Plus, the snow meant I got out of work early and had extra time to squeeze in a workout and do some meal prep for the week. In 30 minutes or so, I made 4 lunches of spiced chicken (recipe here), mashed cinnamon sweet potatoes, mixed veggies, and balsamic cherry tomatoes. Yum.
Back to that pork though. As soon as I took a bite (and as soon as I heard Ryan go "OH MY GOD"), I couldn't wait to share the recipe for this Asian pork loin. It came out perfectly tender and juicy, and the hoisin glaze is so uniquely flavorful... kind of like an Asian barbecue sauce.
The night before you want to eat this, prepare your pork loin. I bought a 2.5 lb tenderloin, which is actually 2 thinner loins. Oh, and it was half off... score! You wonder how I come up with things to cook...it's usually based on what's on sale at the grocery store. :)
Put the pork in a large ziploc baggie, then fill with: 1 cup mirin (sweet Japanese Sake -- find it in the international aisle), 1 cup water, 1/2 cup soy sauce, a couple tablespoons of sesame oil, a teaspoon of ginger, and a teaspoon of red pepper flakes.
Then just put the baggie in the fridge overnight and let the brine do its thing.
When you're ready to cook, preheat the oven to 350 degrees. Then, take the pork out of the fridge and drain the liquid from the baggie. Remove the pork from the bag and dry off with paper towels. The flavors have really seeped in at this point.
Place a roasting pan across the stove and spread around a tablespoon of olive oil in it. Turn heat to medium. Add the pork.
Cook on all sides until browned -- about 10 minutes.
Then, transfer the roasting pan to the oven.

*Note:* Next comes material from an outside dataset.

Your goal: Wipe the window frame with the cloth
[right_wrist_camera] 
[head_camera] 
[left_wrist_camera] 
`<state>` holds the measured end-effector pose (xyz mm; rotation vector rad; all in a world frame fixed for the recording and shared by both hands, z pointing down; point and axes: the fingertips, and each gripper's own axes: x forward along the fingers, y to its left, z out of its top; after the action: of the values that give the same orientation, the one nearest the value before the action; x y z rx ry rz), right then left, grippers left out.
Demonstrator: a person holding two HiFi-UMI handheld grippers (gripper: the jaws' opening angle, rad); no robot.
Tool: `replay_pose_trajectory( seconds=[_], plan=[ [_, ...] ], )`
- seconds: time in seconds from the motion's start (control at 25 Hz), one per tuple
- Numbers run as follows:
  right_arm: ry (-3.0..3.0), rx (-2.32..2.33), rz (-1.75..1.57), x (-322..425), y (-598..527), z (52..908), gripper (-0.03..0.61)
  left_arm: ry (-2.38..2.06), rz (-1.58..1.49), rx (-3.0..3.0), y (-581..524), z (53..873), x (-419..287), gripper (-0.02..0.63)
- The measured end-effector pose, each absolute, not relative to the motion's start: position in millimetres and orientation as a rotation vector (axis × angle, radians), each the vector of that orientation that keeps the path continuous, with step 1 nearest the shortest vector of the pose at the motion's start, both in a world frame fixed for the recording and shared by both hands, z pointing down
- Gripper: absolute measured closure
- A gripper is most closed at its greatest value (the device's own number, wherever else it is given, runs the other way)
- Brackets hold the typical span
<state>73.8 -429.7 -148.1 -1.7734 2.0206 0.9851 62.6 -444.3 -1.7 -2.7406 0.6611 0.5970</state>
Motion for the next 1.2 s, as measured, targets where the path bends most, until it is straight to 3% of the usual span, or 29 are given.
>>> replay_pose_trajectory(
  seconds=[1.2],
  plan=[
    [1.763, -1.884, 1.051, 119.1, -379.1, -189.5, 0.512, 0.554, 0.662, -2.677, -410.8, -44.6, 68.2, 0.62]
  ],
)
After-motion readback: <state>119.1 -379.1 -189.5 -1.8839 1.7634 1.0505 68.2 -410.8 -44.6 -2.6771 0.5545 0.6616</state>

You want to cook the pork until a meat thermometer inserted into the meatiest part reads about 150 degrees. Mine took about 45 minutes. Then, remove from the oven and tent with foil. Let it sit for at least 10-15 minutes, allowing the meat to rest and the temperature to come up a bit more.
Meanwhile, prepare your Asian-style greens and your hoisin glaze. For the greens, I used this recipe, added a tablespoon or so of sesame seeds, and it was great! I had turnip greens (which cost a whopping 57 cents for a whole bunch!), but you could also use kale, chard, mustard greens, etc.
For the hoisin glaze, gather your players:
Using a long, sharp knife, carve into thin slices.
Then, top with the hoisin glaze.
So good. So, so good. Serve alongside the sesame greens for a super healthy, flavorful, low carb meal.
Asian Brined Pork Loin with a Hoisin Glaze
Adapted from Food & Wine Magazine
For 4-6 servings
-2-3 lb pork tenderloin, either in 1 or 2 pieces
-1 cup mirin (sweet Japanese Sake -- find it in the international aisle)
-1 cup water
-1/2 cup reduced sodium soy sauce
-2 tbsp sesame oil
-1 tsp ginger
-1 tsp red pepper flakes
-1 tbsp olive oil
-2 tbsp hoisin (find in the international aisle)
-1 tbsp mirin
-1-2 tbsp water
-1 tsp sesame oil
-1 tsp sriracha
-12-24 hours before cooking: Place pork in a large ziploc baggie and fill with the mirin, water, soy sauce, sesame oil, ginger, and red pepper flakes. Leave in fridge until ready to cook.
-When ready to cook: Preheat over to 350 degrees.
-Remove pork from fridge. Drain liquid out of bag. Remove pork and dry off with paper towels.
-Place a large roasting pan on the stove and turn heat to medium. Spread 1 tablespoon of oil around pan. Place pork on pan and cook on all sides until browned, about 10 minutes.
-Transfer pan to oven and cook until a meat thermometer inserted into the thickest part reads about 150 degrees, about 40-60 minutes depending upon size. Then, remove from oven and tent with foil for 10-15 minutes.
-Transfer pork to a board and carve into thin slices. Drizzle with the hoisin glaze. If desired, serve alongside this recipe for asian-style greens mixed with a tablespoon of sesame seeds.